Lufthansa Group: €39.6B Revenue & €2B Profit (2025)

Lufthansa Group achieves record revenue of €39.6 billion and €2 billion operating profit in 2025. Fleet modernisation, Eurowings growth, and the turnaround programme signal strong pilot hiring outlook for 2026.

Lufthansa Group: €39.6B Revenue & €2B Profit (2025)
At a Glance
  • 1 Lufthansa Group revenue rose 5% to a record €39.6 billion in 2025 — the highest in the company's 100-year history
  • 2 Adjusted EBIT climbed 19% to €1.96 billion (rounded to €2B), with operating margin improving to 4.9%
  • 3 Eurowings carried 23.7 million passengers with €3.08 billion revenue, winning Skytrax Best Low-Cost Airline in Europe
  • 4 Fleet modernisation accelerating: nearly one new aircraft per week joining the Group in 2026, plus 40 Boeing 737 MAX 8s allocated to Eurowings from 2027
  • 5 Lufthansa Airlines turnaround delivering first results — €250 million improvement, targeting €1.5 billion gross earnings effect in 2026
  • 6 Middle East instability is shifting demand toward Asia and Africa routes, creating both uncertainty and opportunity for the Group's 2026 outlook

In its centennial year, the Lufthansa Group has reported the highest revenue in its 100-year history. Full-year revenue for 2025 reached €39.6 billion — up 5% on the prior year — while adjusted operating profit climbed 19% to €1.96 billion, pushing the operating margin to 4.9%. For the more than 135 million passengers who flew Lufthansa, SWISS, Austrian Airlines, Brussels Airlines, Eurowings, Discover Airlines, and ITA Airways in 2025, the numbers confirm what the aviation industry already sensed: Europe's largest airline group is back on a growth trajectory with no signs of slowing down.

The Numbers That Matter

The headline metrics tell a story of broad-based improvement. Revenue grew across every business segment. The cargo division increased operating profit by 30% to €324 million, supported by strong Asian demand. Lufthansa Technik — the world's largest independent MRO provider — delivered €603 million in profit despite currency and tariff headwinds. And the passenger airlines collectively expanded capacity by approximately 4%, with seat load factors remaining robust despite softer yields in some markets.

The Group proposed a dividend of €0.33 per share — a 10% increase — reflecting confidence in the balance sheet and forward outlook. CEO Carsten Spohr framed the results in historical terms: the values of quality, reliability, and connectivity that defined Lufthansa at its founding in 1926 continue to drive success a century later.

Eurowings: The Value Engine

Within the Group, Eurowings delivered a particularly strong year. The value carrier flew 23.7 million passengers — up 4% — and generated revenue of €3.08 billion, growing 7% year-on-year despite a 4.8% decline in yields. Capacity expanded by 9%, driven by longer routes and network expansion. The passenger load factor held steady at 84.8%.

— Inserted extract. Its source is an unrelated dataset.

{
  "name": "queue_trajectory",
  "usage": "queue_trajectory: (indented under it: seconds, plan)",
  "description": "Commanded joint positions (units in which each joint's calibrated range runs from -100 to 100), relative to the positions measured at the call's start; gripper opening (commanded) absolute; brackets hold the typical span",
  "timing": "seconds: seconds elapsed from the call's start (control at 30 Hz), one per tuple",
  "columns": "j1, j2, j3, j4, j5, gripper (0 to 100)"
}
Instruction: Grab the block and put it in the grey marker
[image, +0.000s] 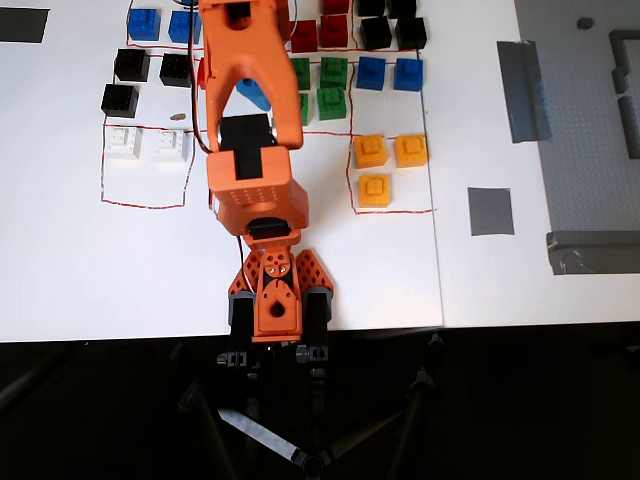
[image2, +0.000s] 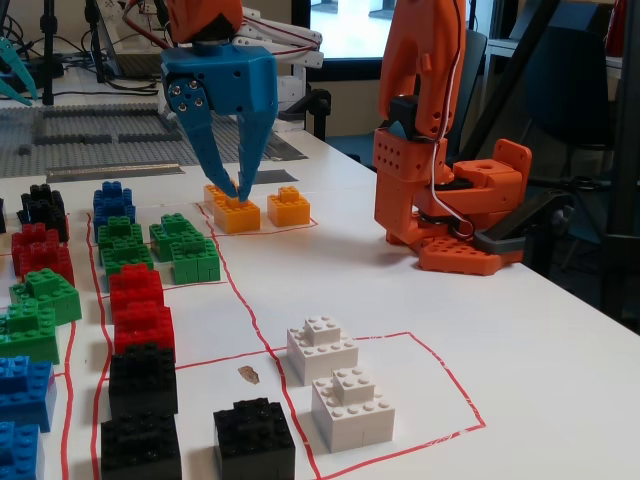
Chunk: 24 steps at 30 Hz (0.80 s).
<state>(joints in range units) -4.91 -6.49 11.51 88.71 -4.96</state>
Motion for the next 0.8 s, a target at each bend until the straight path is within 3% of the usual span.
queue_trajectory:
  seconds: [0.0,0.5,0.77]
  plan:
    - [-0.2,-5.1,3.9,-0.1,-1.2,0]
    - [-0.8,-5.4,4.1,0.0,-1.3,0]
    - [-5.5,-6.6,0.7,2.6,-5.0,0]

The Skytrax Best Low-Cost Airline in Europe award validated the strategic positioning: Eurowings is not trying to be the cheapest fare in the market. It is competing on value — included services, primary airport access, Lufthansa Group network connectivity, and increasingly, premium cabin products. The launch of Premium BIZ seating on A320neo aircraft in November 2025, now confirmed for expansion to 8 aircraft following a successful ITB Berlin reveal in March 2026, signals further product differentiation.

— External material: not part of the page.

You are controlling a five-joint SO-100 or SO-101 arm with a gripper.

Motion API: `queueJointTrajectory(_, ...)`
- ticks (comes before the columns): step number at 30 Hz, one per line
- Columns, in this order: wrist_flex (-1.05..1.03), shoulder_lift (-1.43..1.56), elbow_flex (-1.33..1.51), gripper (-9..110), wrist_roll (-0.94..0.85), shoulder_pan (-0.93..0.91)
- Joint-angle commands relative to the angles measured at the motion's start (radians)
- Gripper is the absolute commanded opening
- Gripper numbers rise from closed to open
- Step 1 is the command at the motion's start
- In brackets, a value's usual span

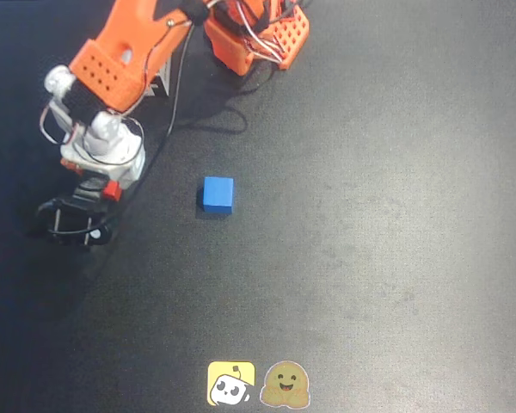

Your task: Put the red cube on top of the blue cube.

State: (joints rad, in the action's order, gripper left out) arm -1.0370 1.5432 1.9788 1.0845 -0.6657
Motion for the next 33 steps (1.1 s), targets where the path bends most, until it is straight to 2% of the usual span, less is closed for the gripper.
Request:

Eurowings Holidays — the airline's own tour operator launched in April 2025 — added a new business dimension, already offering packages to 60 countries and 16,000 hotels within its first year. Under new CEO Max Kownatzki (formerly SunExpress, appointed February 2026), Eurowings is expanding its Berlin base to 9 aircraft for summer 2026, adding wet-lease capacity at Hamburg, and preparing for 40 Boeing 737 MAX 8 deliveries starting in 2027.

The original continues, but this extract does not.